Towards Semantics for Provenance Security

Stephen Chong
School of Engineering and Applied Sciences
Harvard University

Abstract: Provenance records the history of data. Careless use of provenance may violate the security policies of data. Moreover, the provenance itself may be sensitive information, necessitating restrictions on the use of both data and provenance to enforce security requirements. This paper proposes extensional semantic definitions for provenance security. The semantic definitions require that provenance information released to the user does not reveal confidential data, and that neither the provenance information given to the user, nor the program’s output, reveal sensitive provenance information.

1 Introduction

The interaction between information security and provenance is complex, and not well understood. When data manipulated by a system contains confidential information, careless use of provenance can lead to violations of information security. When some or all of the provenance information itself is confidential, care must be taken with the use of both data and provenance information to ensure appropriate security is enforced.

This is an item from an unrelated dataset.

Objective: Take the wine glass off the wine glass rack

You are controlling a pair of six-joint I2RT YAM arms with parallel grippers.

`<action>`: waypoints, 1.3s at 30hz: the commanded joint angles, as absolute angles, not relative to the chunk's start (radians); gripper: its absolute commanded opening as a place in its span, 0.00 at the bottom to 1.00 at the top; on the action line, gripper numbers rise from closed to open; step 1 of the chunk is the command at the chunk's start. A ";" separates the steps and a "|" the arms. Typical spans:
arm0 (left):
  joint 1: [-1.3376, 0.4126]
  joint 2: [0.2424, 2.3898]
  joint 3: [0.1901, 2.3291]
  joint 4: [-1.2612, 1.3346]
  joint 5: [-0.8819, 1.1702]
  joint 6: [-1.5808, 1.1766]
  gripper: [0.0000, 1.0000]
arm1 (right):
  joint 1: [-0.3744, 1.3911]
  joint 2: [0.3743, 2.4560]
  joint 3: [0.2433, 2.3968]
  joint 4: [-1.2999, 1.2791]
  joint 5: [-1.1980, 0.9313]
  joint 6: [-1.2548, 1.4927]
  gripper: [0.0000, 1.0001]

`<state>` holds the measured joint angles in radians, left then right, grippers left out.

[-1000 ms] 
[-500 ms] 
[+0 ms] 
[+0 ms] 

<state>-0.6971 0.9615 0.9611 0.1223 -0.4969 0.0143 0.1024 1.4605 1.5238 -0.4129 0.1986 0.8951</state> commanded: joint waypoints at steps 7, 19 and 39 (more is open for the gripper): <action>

It is an open question what constitutes “appropriate security” for provenance. Previous work has considered access control to provenance information (e.g., [4,1,2,7,6]), but it is unclear what security guarantees this provides. Preventing unauthorized access to confidential provenance is insufficient to ensure that confidential provenance remains confidential. Also, permitting access to (non-confidential) provenance may reveal information about confidential data.

In this paper, we propose extensional semantic definitions for provenance security. We require that provenance information released to the user does not reveal confidential data, and that neither the provenance information given to the user nor the program’s output reveal sensitive provenance information.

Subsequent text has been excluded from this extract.